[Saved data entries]
■ ■ ■ ■

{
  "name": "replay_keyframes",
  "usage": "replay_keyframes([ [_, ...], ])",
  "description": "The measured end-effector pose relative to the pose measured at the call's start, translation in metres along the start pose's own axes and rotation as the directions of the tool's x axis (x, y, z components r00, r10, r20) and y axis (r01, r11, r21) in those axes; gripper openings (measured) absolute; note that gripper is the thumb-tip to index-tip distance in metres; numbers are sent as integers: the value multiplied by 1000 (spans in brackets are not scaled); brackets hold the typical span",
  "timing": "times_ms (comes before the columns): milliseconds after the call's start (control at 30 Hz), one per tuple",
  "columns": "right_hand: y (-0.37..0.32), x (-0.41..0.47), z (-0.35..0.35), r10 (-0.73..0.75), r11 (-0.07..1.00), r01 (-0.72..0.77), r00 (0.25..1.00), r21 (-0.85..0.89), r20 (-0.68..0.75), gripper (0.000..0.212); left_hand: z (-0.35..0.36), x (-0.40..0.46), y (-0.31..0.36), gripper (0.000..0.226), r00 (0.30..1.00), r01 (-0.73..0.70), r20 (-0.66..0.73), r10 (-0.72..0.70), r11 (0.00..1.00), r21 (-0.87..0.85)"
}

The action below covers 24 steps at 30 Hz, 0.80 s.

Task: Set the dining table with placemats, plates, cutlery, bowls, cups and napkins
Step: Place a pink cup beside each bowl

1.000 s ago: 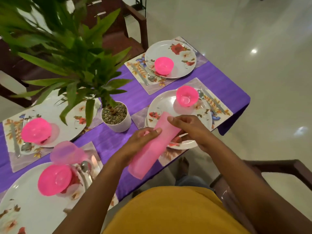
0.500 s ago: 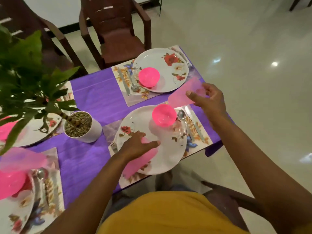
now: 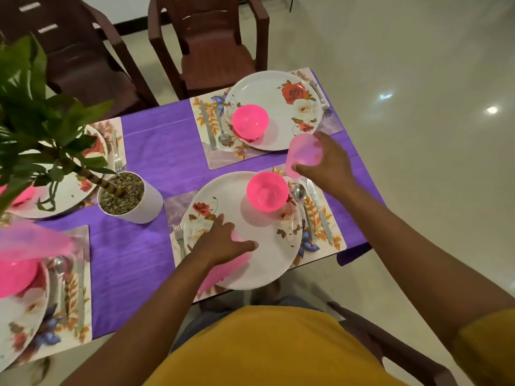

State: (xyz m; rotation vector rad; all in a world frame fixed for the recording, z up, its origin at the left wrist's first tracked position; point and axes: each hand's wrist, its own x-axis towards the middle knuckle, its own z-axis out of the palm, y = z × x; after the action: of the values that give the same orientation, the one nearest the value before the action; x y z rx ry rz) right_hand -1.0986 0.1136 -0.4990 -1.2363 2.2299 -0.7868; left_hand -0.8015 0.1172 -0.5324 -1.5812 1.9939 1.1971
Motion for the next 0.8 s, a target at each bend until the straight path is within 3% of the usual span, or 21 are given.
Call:
replay_keyframes([
  [433, 5, 1, 12, -57, 995, 67, 991, -79, 125, 98, 3, 3, -8, 91, 999, 12, -39, -15, 997, -73],
  [800, 6, -1, 12, -19, 995, 32, 992, -98, 125, 100, -5, 8, -15, 85, 1000, 17, 8, -16, 978, -207],
])
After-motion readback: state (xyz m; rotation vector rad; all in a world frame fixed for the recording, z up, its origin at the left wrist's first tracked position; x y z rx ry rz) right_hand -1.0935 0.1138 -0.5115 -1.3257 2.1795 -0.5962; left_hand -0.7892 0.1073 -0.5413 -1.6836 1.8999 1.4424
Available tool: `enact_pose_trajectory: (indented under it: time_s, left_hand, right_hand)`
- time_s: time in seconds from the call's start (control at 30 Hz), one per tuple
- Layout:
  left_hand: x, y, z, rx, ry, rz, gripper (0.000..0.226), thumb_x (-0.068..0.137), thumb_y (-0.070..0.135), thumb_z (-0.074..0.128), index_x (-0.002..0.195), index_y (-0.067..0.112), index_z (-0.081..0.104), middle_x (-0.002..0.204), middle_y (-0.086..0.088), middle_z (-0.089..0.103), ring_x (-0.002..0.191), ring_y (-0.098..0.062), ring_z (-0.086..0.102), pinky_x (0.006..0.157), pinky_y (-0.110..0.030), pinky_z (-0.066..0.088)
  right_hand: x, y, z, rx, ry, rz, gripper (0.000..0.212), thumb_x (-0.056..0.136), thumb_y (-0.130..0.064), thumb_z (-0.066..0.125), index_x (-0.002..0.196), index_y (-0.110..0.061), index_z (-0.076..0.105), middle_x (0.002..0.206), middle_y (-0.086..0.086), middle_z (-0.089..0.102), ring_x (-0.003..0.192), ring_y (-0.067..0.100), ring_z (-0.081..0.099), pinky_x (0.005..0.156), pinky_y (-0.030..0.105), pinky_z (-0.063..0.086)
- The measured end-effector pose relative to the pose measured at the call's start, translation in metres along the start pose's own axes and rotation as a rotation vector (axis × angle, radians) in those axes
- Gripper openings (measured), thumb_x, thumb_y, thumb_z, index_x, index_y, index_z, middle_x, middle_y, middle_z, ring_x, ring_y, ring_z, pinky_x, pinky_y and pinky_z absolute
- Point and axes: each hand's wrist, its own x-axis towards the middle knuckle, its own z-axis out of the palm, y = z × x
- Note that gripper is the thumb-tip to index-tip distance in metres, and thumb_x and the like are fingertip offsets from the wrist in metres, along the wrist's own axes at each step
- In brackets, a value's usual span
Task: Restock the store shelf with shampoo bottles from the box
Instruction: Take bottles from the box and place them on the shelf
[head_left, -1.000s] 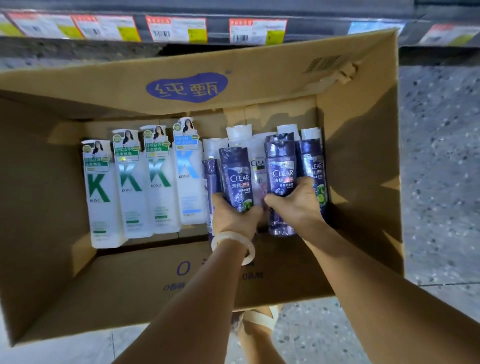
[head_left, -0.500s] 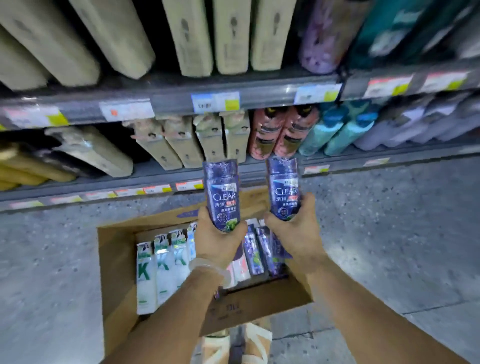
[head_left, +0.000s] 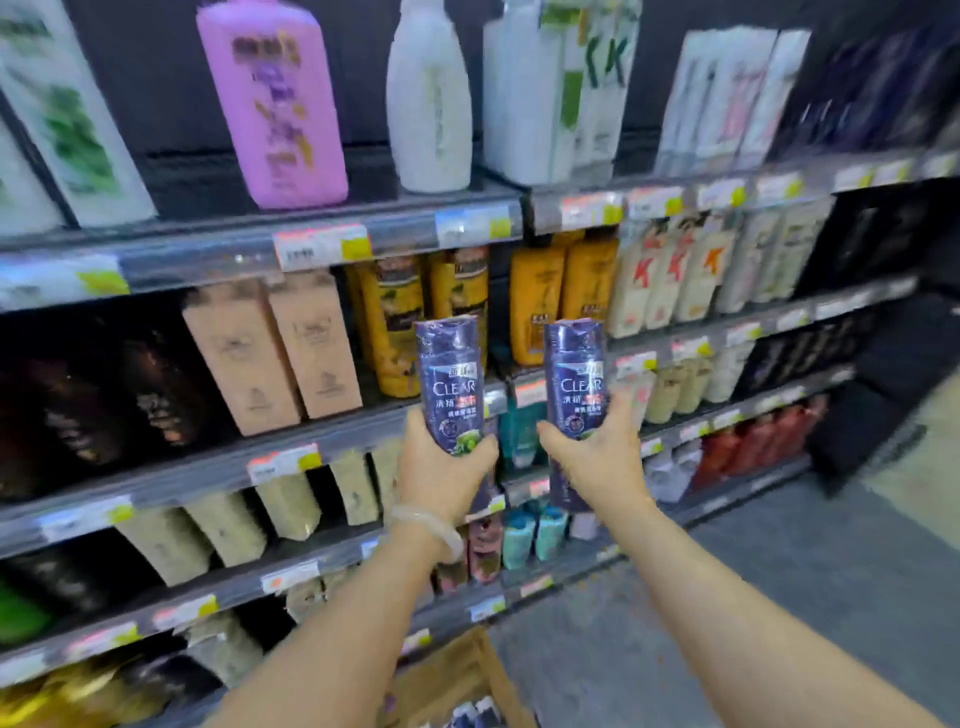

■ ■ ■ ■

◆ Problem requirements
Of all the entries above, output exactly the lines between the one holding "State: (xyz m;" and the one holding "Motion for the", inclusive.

◆ Output for this task
State: (xyz m; rotation vector rad; all in a world frame fixed for the recording, z up, its origin at the left wrist's first tracked position; point and axes: each hand's wrist, its own x-axis towards the middle knuckle, its own z-axis out of the palm, y = z × x; after the action: of the values that give the same orientation, the one nearest the value before the action; x y z rx ry rz) right_hand -1.0986 0.1136 -0.4990 -1.2363 2.2299 -0.7868; left_hand -0.8015 0.1172 -0.5324 -1.5812 1.9939 1.1971
Motion for the next 0.8 s, a target at each bend until the straight path is within 3% of the usual span, or 21 are given.

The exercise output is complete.